### TASK DETAILS
If a line in the entries contains the word "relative", list it.
START EXERCISE DATA
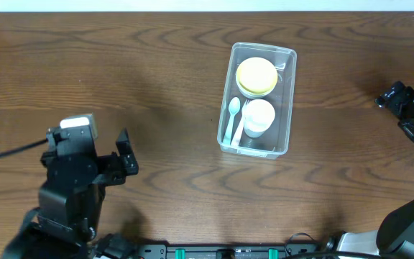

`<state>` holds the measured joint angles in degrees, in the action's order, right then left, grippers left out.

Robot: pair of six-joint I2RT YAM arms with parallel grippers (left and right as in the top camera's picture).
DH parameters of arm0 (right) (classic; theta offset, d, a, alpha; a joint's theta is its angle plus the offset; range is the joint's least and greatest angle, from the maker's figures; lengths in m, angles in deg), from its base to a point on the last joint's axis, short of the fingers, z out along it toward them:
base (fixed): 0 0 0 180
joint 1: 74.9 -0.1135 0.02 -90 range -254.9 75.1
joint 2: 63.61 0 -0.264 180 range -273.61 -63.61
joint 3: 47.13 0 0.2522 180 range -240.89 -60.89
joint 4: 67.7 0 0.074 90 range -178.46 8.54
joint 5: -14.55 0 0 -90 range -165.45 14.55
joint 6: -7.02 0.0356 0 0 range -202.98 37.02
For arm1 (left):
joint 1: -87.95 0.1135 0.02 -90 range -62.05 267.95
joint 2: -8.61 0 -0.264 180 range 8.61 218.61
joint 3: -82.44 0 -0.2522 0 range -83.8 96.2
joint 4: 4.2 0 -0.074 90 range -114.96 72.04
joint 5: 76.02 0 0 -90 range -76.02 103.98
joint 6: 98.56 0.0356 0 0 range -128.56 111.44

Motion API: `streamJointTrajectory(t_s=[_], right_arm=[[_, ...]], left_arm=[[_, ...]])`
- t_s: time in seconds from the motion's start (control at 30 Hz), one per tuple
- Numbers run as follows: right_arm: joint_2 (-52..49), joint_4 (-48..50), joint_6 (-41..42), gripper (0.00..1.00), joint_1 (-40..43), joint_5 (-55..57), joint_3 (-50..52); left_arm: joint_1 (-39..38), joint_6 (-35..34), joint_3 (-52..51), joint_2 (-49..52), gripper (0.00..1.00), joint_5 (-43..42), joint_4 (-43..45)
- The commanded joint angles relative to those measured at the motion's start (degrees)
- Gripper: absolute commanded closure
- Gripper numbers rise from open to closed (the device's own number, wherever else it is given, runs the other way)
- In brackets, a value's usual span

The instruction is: Pack container

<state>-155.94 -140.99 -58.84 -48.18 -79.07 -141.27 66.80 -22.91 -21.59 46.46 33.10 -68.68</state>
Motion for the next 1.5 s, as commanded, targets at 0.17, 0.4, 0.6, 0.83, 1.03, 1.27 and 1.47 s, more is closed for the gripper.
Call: streamJointTrajectory(t_s=[0.17,0.4,0.6,0.83,1.03,1.27,1.47], right_arm=[[-0.2,-0.1,0.7,0.01,0.1,0.2,0.1],[-0.2,-0.1,0.7,0.01,0.1,0.2,0.1],[-0.2,-0.1,0.7,0.01,0.1,0.2,0.1],[-0.2,-0.1,0.7,0.01,0.1,0.2,0.1],[-0.2,-0.1,0.7,0.01,0.1,0.2,0.1],[-0.2,-0.1,0.7,0.01,0.1,0.2,0.1],[-0.2,-0.1,0.7,0.01,0.1,0.2,0.1]], left_arm=[[7.1,8.9,-20.2,-11.6,0.02,-13.3,10.8],[10.4,10.1,-31.9,-20.7,0.02,-15.8,12.9],[13.2,12.9,-40.1,-28.1,0.02,-21.2,16.1],[14.8,13.3,-46.4,-33.8,0.02,-22.8,17.0],[14.8,13.7,-50.0,-37.0,0.02,-22.8,17.0],[14.8,13.7,-53.5,-37.7,0.02,-23.0,17.1],[14.8,13.7,-53.5,-37.7,0.02,-22.9,17.2]])
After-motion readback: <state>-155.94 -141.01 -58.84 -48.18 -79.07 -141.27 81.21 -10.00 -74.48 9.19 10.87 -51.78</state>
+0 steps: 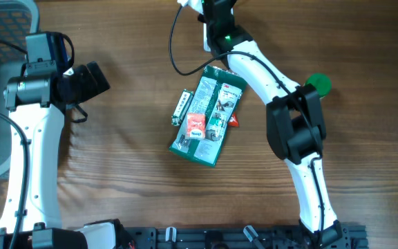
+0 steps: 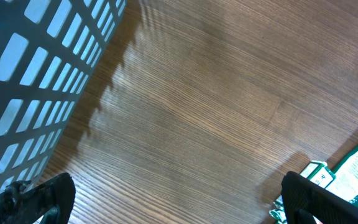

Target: Scan the item barcode

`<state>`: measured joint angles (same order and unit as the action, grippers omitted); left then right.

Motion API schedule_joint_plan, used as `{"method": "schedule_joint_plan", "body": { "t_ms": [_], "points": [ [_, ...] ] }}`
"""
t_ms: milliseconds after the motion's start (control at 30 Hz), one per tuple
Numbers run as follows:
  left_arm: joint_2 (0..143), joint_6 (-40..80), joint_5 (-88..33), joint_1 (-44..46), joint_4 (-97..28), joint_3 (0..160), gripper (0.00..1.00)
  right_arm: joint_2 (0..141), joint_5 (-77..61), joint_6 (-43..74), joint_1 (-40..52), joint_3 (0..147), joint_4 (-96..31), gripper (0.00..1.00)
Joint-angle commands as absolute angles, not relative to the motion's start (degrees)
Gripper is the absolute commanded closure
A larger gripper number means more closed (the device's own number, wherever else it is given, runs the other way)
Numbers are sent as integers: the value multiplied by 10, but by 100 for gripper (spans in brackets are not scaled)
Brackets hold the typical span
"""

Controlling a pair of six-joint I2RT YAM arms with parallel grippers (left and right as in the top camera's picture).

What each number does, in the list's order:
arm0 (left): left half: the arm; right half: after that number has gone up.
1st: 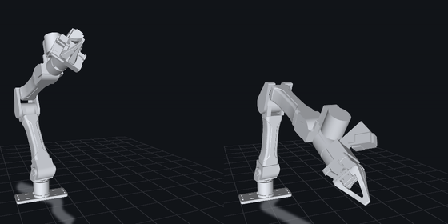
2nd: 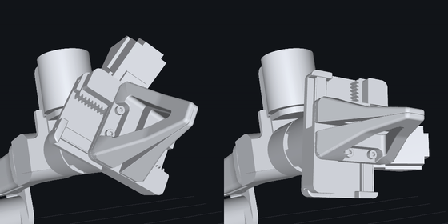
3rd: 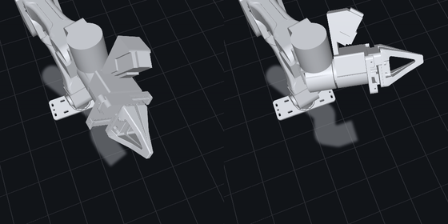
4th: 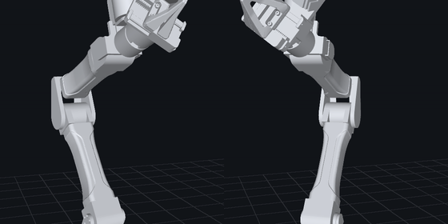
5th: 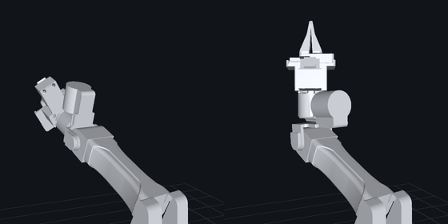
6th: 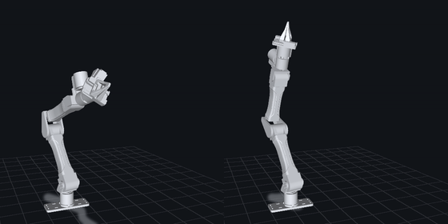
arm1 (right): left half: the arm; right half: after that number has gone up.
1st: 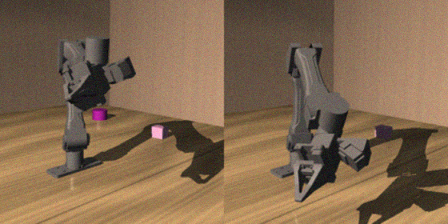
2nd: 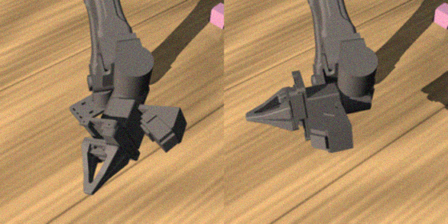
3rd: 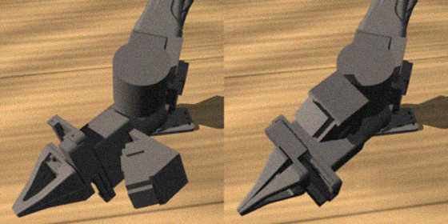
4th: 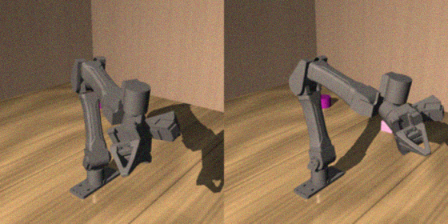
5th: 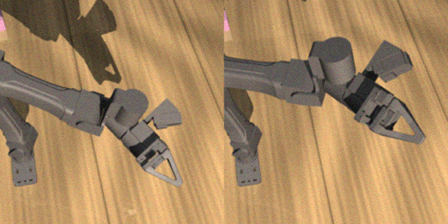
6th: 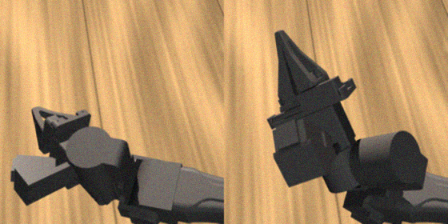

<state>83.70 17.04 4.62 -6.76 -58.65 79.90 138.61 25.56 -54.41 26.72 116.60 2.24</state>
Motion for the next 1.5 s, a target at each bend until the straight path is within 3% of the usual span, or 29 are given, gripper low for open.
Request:
{"method": "schedule_joint_plan", "body": {
  "t_ms": [0, 633, 733, 900, 1467],
  "points": [
    [841, 171, 44, -70, -585, 806, 0, 1404, 270, -555, 281, 1167, 12, 96],
    [841, 171, 44, -70, -585, 806, 0, 1404, 293, -538, 291, 1166, -65, 96],
    [841, 171, 44, -70, -585, 806, 0, 1404, 336, -562, 291, 1166, -36, 96],
    [841, 171, 44, -70, -585, 806, 0, 1404, 412, -657, 290, 1166, 119, 96],
    [841, 171, 44, -70, -585, 806, 0, 1435, 407, -675, 290, 1136, 116, 96]
  ]
}}
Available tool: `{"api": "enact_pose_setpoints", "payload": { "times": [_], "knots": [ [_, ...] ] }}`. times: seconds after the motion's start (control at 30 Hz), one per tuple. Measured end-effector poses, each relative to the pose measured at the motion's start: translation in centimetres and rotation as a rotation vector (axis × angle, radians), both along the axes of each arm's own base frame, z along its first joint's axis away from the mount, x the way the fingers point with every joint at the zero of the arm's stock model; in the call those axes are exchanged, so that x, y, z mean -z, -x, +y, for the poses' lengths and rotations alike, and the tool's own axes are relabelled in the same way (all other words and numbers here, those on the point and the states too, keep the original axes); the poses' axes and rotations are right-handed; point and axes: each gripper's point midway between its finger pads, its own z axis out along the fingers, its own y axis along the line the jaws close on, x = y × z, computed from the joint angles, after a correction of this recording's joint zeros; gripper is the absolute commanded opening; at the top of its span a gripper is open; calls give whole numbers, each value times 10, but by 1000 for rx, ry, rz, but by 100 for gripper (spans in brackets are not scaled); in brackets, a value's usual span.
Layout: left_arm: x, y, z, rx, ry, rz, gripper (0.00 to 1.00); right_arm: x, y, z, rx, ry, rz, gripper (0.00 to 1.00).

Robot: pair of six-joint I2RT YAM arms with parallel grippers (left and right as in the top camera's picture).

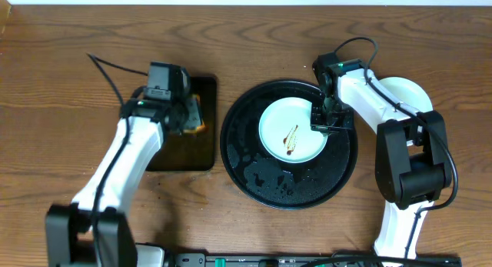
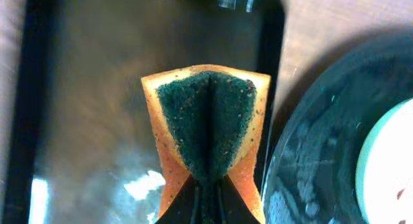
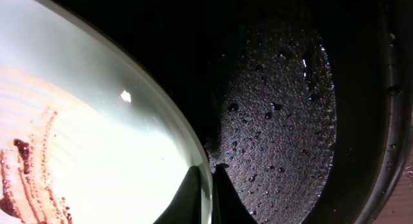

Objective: Clean dirty plates on tray and stack at the side
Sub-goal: 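Lift the sponge and carry it over the pale blue plate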

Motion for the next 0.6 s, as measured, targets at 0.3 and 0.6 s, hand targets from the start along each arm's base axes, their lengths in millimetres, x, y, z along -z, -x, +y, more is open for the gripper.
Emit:
{"api": "enact_pose_setpoints", "payload": {
  "times": [0.3, 0.6],
  "knots": [
    [24, 6, -29, 28, 142, 82, 7, 0, 0, 0, 0, 0, 0, 1],
    [11, 12, -104, 236, 228, 17, 7, 0, 0, 0, 0, 0, 0, 1]
  ]
}}
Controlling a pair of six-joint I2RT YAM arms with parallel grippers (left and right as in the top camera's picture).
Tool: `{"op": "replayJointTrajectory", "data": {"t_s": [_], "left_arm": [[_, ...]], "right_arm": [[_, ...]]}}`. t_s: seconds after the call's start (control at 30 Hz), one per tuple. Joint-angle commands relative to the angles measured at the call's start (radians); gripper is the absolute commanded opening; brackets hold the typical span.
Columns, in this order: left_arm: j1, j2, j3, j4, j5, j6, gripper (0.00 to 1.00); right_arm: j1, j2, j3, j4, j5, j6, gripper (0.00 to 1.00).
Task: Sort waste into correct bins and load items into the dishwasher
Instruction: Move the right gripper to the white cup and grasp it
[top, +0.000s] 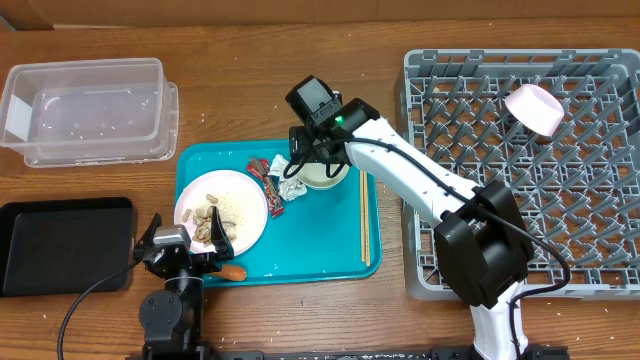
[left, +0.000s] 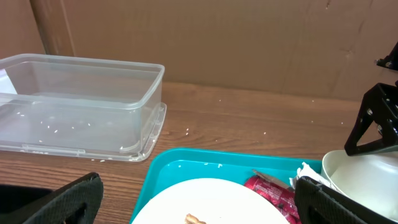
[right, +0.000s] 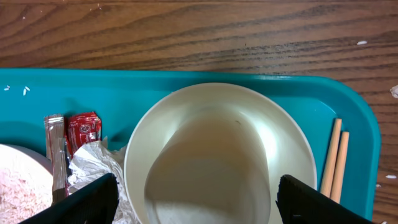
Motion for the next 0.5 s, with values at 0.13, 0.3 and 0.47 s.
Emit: {"op": "replayJointTrajectory", "data": {"t_s": [0.13, 0.3, 0.47], "left_arm": [[0.003, -0.012, -0.004, 0.002, 0.002, 0.019, 1.00], [0.003, -0.012, -0.004, 0.002, 0.002, 0.019, 1.00], [0.003, -0.012, -0.004, 0.002, 0.002, 0.019, 1.00]], "right_arm": [[-0.001, 0.014, -0.044, 0.026, 0.039, 0.004, 0.83], [0.000, 0.014, -0.045, 0.029, 0.039, 0.004, 0.77], [0.000, 0.014, -0.045, 0.035, 0.039, 0.004, 0.63]]}}
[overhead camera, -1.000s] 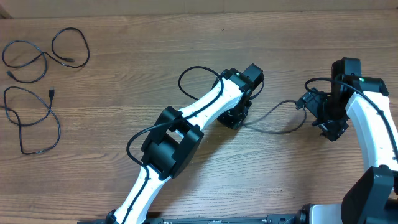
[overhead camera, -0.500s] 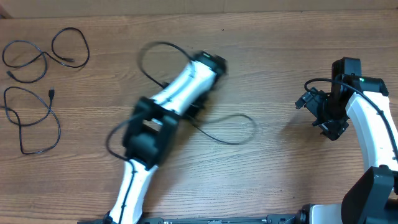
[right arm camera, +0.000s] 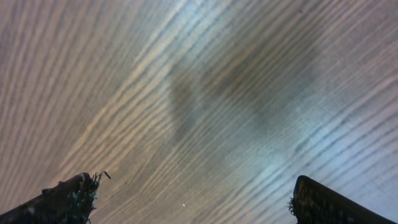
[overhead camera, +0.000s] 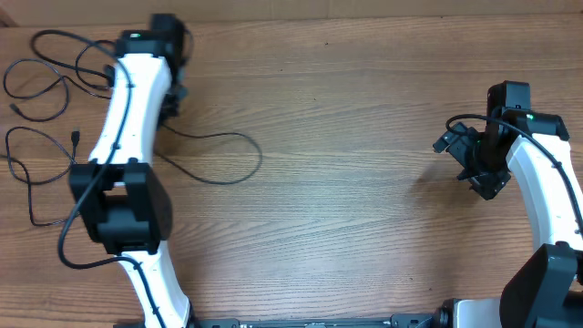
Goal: Untangle cables
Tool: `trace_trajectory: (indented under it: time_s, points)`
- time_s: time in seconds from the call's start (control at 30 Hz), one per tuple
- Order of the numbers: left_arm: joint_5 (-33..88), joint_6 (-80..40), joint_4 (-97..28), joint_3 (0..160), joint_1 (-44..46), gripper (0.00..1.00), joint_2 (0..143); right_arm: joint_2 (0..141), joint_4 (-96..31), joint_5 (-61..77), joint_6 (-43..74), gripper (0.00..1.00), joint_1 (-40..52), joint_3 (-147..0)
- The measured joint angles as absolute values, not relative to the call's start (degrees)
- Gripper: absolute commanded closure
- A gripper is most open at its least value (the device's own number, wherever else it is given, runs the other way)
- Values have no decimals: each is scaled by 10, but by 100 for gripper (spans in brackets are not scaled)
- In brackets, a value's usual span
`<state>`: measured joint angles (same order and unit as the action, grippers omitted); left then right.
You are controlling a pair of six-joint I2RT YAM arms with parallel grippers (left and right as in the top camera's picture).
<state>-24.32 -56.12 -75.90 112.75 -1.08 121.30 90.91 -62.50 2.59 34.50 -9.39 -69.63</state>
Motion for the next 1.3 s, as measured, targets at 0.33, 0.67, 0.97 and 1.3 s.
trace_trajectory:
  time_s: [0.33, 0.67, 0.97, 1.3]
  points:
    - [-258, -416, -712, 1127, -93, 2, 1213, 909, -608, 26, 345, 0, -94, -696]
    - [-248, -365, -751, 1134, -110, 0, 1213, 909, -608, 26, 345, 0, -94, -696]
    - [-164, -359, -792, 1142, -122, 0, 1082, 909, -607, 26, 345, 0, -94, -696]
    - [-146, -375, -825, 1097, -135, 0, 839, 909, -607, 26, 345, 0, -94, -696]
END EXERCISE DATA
### OUTPUT
- The commanded joint angles relative to those measured at the motion's start (degrees)
Joint-angle commands as absolute angles, not relative to the motion's start (degrees)
Available tool: `{"api": "enact_pose_setpoints", "payload": { "times": [_], "knots": [ [_, ...] ] }}`. times: seconds after the motion's start (control at 30 Hz), one per tuple. Measured end-effector poses, each relative to the pose measured at the motion's start: translation in centimetres and rotation as a rotation vector (axis × angle, radians), both along the axes of each arm's own base frame, z along its first joint's axis away from the mount, x the way the fingers point with every joint at the zero of the arm's stock model; in the call those axes are exchanged, so that x, y, z mean -z, -x, +y, for the poses' lengths and rotations alike, and the tool's own axes are relabelled in the same way (all other words and numbers here, those on the point and the states too, keep the original axes); the poses' axes and rotations are right-handed; point and axes: each gripper's point midway between its finger pads, its own z axis out along the fingers, its own y axis along the line the jaws close on, x = y × z, computed from the joint angles, after a correction of this recording's joint zeros; gripper is the absolute commanded opening; at the top of its span a gripper is open; calls give whole numbers, each value times 10, but by 1000 for rx, ry, rz, but by 100 for gripper (spans in brackets are not scaled); in brackets, a value's usual span.
Tool: `{"op": "replayJointTrajectory", "data": {"t_s": [_], "left_arm": [[_, ...]], "right_arm": [[_, ...]]}}`. t_s: seconds after the call's start (control at 30 Hz), one per tuple. Joint-angle commands relative to the angles measured at the call's start (radians); gripper is the absolute commanded opening; brackets hold the typical span.
- The measured joint angles as absolute values, not relative to the call's start (degrees)

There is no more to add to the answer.